🤖 AI Summary
This study systematically investigates the full lifecycle of preprint-to-journal publication transitions on bioRxiv. It addresses the challenge of ambiguous or unverifiable publication statuses by proposing the first three-category classification framework: “Published” (peer-reviewed journal articles), “Preprint-only,” and “Gray Zone” (e.g., retracted, untraceable, or status-ambiguous cases). Leveraging metadata from Crossref and the bioRxiv API, the authors integrate title/author textual similarity matching with expert human annotation to construct a large-scale, high-accuracy preprint–journal mapping dataset comprising 145,000 records. Its key contribution lies in the first formal definition and empirical identification of the “Gray Zone,” substantially improving linkage precision. The publicly released, open-source CSV dataset enables diverse research applications—including open science evaluation, scholarly communication analysis, and training of NLP models for academic text mining.
📝 Abstract
The PreprintToPaper dataset connects bioRxiv preprints with their corresponding journal publications, enabling large-scale analysis of the preprint-to-publication process.
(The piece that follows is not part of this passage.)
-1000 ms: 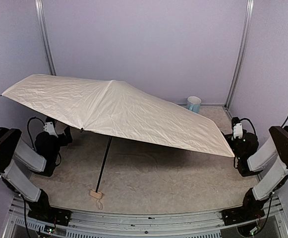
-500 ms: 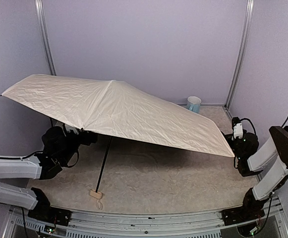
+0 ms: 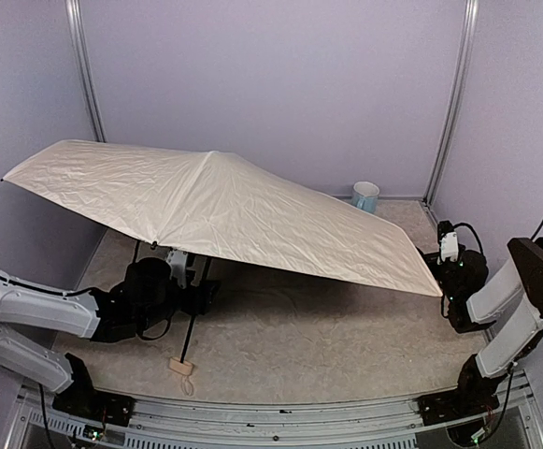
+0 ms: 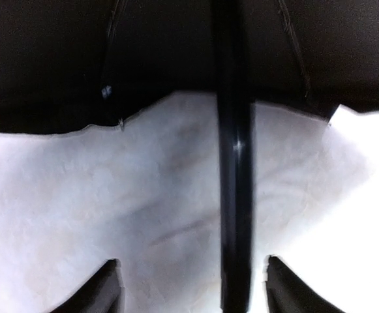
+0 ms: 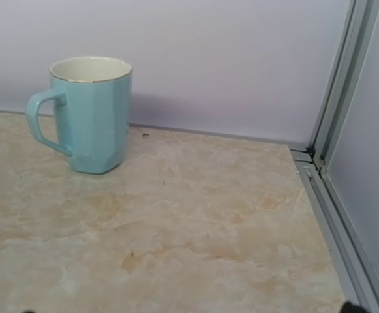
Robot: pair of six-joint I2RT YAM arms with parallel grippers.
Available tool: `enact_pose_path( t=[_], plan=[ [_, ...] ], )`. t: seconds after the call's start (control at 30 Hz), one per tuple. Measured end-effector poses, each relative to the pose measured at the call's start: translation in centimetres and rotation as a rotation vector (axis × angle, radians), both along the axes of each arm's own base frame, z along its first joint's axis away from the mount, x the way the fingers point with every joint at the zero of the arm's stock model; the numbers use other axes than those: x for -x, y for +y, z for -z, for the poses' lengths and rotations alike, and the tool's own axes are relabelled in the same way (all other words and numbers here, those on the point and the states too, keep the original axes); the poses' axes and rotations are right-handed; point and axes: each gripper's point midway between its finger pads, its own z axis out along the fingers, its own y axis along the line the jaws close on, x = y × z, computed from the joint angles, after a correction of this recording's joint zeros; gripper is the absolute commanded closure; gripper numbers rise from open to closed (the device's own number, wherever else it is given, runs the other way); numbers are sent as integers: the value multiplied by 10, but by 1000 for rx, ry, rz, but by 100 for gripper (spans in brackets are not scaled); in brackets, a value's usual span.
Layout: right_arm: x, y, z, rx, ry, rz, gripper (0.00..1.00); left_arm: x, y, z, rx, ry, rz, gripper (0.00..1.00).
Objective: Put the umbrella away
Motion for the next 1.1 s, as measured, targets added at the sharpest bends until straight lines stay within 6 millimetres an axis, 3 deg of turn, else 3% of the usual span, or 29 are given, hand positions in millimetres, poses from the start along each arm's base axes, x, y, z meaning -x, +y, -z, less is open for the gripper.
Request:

It comprises metadata for 145,517 preprints from two periods, 2016-2018 (pre-pandemic) and 2020-2022 (pandemic), retrieved via the bioRxiv and Crossref APIs. Each record includes bibliographic information such as titles, abstracts, authors, institutions, submission dates, licenses, and subject categories, alongside enriched publication metadata including journal names, publication dates, author lists, and further information. Preprints are categorized into three groups: Published (formally linked to a journal article), Preprint Only (unpublished), and Gray Zone (potentially published but unlinked). To enhance reliability, title and author similarity scores were calculated, and a human-annotated subset of 299 records was created for evaluation of Gray Zone cases. The dataset supports diverse applications, including studies of scholarly communication, open science policies, bibliometric tool development, and natural language processing research on textual changes between preprints and their published versions. The dataset is publicly available in CSV format via Zenodo.